▶ **Directions**:
Check every line of the material below for "body". Give the number of lines that have it, and only that.

□ □ □ □

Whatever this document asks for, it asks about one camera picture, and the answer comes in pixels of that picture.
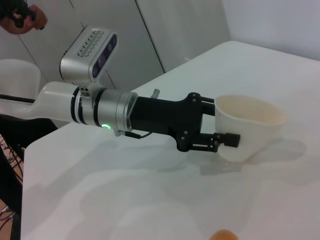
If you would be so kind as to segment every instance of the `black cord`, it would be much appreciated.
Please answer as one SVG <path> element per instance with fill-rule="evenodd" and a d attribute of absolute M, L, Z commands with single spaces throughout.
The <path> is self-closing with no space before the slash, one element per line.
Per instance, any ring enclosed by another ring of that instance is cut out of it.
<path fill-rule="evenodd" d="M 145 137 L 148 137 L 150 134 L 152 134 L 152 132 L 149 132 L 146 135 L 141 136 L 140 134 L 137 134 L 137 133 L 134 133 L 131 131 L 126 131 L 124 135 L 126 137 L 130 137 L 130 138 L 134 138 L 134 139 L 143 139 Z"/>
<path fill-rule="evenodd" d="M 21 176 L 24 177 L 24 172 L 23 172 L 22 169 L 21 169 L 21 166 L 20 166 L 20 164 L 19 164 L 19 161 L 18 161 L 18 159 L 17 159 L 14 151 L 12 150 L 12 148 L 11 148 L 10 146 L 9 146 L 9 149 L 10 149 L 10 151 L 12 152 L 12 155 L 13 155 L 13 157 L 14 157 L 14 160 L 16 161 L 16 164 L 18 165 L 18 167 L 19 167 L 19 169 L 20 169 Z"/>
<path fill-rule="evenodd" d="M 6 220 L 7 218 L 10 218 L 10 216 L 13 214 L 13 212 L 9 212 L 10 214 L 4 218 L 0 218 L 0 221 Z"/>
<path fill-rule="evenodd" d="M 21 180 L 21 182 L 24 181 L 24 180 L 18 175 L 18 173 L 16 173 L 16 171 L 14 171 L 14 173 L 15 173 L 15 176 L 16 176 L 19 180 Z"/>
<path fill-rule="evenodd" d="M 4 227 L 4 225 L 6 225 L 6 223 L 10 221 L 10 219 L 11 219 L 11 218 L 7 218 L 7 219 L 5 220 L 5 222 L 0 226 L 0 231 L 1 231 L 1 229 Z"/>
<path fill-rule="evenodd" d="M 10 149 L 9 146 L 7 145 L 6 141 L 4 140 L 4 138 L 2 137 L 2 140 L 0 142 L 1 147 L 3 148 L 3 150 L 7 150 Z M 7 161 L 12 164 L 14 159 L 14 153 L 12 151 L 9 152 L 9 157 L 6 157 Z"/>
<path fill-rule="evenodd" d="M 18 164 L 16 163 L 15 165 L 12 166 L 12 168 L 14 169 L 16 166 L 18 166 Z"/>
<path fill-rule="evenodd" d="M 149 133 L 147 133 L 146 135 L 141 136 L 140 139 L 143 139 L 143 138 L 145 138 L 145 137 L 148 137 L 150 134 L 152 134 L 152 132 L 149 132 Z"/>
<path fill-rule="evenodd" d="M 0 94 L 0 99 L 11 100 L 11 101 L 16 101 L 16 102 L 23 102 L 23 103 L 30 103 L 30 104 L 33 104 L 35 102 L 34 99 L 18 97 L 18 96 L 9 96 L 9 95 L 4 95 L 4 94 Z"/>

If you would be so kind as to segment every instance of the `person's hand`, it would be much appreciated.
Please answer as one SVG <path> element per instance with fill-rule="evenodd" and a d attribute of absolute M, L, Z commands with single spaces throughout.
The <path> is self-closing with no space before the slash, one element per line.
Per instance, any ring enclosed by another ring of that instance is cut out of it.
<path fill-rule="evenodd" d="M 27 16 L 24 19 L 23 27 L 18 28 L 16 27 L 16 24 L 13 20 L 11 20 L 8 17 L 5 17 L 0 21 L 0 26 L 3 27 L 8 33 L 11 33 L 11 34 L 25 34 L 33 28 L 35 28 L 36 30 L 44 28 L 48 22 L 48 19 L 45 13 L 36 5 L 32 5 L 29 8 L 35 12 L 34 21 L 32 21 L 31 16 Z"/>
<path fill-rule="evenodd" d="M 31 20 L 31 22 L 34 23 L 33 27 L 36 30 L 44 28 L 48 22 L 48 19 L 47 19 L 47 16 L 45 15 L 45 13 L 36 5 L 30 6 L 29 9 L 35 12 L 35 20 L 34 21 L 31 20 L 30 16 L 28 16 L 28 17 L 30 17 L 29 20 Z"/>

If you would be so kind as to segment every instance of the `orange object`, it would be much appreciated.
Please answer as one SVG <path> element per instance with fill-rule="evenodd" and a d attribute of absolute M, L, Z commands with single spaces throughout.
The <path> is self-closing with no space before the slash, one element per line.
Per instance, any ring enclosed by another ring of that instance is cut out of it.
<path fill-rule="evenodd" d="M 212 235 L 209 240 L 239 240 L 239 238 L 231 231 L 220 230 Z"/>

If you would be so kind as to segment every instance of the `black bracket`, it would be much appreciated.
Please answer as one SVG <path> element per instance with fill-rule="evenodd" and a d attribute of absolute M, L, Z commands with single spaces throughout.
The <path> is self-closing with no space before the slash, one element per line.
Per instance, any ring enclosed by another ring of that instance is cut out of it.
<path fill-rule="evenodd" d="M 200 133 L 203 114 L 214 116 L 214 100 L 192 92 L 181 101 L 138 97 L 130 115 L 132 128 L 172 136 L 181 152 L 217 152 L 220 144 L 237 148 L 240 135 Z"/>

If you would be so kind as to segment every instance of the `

□ □ □ □

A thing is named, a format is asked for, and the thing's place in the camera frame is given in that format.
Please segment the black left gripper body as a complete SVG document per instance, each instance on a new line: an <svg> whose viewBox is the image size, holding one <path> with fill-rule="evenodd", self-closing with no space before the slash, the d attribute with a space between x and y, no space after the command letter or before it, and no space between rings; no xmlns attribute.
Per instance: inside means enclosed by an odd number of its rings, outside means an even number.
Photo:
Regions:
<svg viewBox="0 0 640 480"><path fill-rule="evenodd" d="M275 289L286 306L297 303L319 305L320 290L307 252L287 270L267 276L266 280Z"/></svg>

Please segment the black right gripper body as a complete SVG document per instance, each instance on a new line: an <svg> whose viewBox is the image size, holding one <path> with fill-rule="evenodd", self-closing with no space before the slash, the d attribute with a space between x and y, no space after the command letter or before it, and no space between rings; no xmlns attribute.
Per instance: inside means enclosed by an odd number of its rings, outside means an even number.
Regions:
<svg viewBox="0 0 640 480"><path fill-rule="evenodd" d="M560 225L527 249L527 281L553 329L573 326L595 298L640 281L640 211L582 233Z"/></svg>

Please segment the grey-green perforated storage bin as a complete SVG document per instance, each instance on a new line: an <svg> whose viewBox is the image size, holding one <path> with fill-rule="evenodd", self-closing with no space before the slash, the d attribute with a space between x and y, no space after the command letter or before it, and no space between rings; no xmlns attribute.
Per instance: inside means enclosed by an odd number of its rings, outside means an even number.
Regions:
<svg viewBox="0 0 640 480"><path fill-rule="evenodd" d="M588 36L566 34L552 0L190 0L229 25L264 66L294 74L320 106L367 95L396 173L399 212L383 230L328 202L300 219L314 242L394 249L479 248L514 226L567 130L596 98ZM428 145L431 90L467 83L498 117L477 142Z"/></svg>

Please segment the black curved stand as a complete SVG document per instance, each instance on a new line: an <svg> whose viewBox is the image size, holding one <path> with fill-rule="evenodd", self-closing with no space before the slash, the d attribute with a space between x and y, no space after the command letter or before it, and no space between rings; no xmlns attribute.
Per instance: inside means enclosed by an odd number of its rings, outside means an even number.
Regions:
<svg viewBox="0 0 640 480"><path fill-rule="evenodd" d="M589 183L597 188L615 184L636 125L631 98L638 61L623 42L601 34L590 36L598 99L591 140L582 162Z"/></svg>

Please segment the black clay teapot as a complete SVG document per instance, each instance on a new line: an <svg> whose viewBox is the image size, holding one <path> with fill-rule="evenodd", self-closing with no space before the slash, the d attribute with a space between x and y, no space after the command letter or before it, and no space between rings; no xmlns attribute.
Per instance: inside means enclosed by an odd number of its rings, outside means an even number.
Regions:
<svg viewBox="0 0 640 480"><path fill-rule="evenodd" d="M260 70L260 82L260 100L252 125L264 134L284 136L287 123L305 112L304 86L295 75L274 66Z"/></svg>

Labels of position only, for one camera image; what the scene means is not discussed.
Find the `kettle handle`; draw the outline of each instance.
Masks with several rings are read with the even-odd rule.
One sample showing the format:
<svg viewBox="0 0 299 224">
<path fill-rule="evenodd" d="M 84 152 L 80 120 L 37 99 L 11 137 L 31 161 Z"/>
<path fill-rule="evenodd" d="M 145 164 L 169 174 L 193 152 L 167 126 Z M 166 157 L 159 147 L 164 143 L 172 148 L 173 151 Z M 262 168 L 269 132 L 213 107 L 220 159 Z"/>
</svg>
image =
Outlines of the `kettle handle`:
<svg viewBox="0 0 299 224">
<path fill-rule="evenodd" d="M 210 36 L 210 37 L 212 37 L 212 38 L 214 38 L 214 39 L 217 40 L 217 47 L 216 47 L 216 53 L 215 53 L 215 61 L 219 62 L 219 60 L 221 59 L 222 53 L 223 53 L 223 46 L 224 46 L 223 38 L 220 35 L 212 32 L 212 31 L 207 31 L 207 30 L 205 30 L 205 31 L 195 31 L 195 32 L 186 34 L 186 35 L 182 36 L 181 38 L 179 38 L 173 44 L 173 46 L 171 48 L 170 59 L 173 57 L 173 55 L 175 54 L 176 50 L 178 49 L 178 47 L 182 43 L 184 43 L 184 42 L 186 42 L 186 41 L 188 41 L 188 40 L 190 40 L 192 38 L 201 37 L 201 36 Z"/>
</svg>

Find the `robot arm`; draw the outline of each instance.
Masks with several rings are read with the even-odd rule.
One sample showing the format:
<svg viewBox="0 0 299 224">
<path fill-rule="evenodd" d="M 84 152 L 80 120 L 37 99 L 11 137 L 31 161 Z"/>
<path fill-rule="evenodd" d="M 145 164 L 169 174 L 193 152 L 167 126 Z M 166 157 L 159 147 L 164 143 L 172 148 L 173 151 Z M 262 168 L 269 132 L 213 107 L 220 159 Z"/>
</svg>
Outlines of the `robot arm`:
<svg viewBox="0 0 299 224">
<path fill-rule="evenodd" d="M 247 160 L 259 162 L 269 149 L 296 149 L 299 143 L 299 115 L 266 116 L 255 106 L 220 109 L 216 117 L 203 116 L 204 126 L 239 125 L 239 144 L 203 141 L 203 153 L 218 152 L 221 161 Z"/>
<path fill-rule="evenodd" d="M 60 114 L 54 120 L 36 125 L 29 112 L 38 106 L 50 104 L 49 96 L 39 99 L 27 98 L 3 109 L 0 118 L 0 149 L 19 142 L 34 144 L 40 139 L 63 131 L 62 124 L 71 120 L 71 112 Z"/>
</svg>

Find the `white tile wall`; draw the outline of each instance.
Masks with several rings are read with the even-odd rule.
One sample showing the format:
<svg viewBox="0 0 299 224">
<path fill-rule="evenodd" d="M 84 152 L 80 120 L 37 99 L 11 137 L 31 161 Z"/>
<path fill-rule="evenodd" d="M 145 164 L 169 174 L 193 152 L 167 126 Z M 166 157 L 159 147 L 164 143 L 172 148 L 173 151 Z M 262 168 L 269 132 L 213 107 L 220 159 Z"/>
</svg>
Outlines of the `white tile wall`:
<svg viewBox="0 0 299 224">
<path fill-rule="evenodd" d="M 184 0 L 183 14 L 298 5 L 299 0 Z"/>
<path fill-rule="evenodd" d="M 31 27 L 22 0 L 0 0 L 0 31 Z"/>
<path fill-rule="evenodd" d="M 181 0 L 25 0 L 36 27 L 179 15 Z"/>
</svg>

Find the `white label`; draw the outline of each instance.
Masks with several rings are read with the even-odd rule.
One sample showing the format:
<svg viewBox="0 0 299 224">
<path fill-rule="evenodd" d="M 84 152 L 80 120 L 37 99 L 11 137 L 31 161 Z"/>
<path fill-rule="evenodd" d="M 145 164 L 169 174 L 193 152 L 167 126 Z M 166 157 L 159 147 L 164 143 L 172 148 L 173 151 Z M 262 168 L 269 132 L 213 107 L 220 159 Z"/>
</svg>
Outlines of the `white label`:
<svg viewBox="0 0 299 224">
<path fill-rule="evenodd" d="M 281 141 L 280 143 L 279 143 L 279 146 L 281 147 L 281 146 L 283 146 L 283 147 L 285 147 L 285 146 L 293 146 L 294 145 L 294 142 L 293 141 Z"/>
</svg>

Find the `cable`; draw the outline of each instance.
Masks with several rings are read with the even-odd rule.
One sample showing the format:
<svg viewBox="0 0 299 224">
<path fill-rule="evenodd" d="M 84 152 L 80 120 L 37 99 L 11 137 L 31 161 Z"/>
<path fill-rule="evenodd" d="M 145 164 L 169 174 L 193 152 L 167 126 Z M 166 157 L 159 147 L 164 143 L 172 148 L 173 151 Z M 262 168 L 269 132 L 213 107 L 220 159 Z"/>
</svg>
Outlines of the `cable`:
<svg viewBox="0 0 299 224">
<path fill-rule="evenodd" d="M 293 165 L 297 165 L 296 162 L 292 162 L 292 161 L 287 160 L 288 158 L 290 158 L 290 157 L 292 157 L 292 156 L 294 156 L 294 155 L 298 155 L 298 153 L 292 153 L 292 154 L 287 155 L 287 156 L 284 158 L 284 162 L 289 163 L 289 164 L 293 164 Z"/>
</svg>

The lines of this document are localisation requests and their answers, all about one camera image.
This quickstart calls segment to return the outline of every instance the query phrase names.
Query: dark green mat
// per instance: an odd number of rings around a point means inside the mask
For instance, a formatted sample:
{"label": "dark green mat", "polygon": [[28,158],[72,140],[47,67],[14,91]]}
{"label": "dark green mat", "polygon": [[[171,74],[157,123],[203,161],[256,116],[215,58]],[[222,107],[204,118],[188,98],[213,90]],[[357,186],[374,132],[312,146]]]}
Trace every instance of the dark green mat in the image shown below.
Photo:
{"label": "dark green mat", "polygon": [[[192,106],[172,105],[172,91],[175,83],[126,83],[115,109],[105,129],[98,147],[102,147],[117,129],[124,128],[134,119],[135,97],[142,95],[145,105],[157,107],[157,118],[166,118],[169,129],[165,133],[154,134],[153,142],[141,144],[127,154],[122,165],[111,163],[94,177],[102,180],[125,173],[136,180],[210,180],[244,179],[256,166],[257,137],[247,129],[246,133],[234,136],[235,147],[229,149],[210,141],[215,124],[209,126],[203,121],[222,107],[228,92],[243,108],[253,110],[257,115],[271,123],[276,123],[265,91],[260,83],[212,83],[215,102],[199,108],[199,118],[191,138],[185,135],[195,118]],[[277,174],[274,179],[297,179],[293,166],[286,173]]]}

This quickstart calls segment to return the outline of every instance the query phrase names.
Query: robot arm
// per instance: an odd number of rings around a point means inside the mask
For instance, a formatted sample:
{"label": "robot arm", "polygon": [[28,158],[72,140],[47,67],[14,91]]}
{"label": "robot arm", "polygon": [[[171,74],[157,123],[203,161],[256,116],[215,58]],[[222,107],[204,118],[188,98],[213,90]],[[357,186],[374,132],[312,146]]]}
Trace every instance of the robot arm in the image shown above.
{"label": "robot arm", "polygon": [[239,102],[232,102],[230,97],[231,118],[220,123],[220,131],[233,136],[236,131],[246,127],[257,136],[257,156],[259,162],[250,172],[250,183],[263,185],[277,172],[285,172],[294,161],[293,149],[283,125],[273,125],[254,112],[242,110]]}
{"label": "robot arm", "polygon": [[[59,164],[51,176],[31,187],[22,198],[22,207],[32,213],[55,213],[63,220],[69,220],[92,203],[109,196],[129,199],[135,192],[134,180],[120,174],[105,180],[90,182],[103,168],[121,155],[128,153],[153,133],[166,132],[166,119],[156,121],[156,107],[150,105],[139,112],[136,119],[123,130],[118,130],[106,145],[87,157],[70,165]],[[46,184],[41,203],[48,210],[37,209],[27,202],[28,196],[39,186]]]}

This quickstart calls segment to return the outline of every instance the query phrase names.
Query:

□ □ □ □

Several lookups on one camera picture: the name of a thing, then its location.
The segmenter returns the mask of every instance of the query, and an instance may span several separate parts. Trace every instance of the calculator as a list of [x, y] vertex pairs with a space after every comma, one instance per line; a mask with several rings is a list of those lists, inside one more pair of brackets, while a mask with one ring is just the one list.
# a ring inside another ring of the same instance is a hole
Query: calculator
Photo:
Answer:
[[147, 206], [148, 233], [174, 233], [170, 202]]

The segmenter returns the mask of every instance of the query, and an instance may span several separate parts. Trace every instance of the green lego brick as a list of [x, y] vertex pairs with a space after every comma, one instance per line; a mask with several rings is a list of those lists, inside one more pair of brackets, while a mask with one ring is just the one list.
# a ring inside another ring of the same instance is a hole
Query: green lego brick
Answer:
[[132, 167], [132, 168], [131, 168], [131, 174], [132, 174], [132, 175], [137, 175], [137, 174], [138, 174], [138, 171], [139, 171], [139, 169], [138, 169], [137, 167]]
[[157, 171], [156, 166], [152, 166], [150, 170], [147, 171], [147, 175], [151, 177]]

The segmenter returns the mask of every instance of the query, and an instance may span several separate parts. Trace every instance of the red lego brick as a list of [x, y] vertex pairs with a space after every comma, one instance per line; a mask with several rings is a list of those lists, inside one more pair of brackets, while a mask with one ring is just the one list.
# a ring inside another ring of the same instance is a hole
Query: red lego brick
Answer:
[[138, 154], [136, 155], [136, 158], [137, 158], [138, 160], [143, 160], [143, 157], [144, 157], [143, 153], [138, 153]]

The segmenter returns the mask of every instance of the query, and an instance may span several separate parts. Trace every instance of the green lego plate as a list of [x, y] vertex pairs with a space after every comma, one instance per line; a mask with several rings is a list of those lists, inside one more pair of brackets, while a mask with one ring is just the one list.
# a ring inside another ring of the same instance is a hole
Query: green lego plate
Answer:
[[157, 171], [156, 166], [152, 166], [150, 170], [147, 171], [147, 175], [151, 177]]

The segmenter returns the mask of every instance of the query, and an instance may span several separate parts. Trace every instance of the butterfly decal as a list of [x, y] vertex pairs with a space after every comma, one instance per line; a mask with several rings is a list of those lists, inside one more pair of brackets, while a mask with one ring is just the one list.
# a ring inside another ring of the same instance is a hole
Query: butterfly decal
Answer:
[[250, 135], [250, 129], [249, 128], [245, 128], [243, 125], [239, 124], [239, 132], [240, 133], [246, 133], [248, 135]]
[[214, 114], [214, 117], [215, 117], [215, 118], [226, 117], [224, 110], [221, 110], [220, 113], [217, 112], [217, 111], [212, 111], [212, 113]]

□ □ □ □

▶ **Response to this task**:
2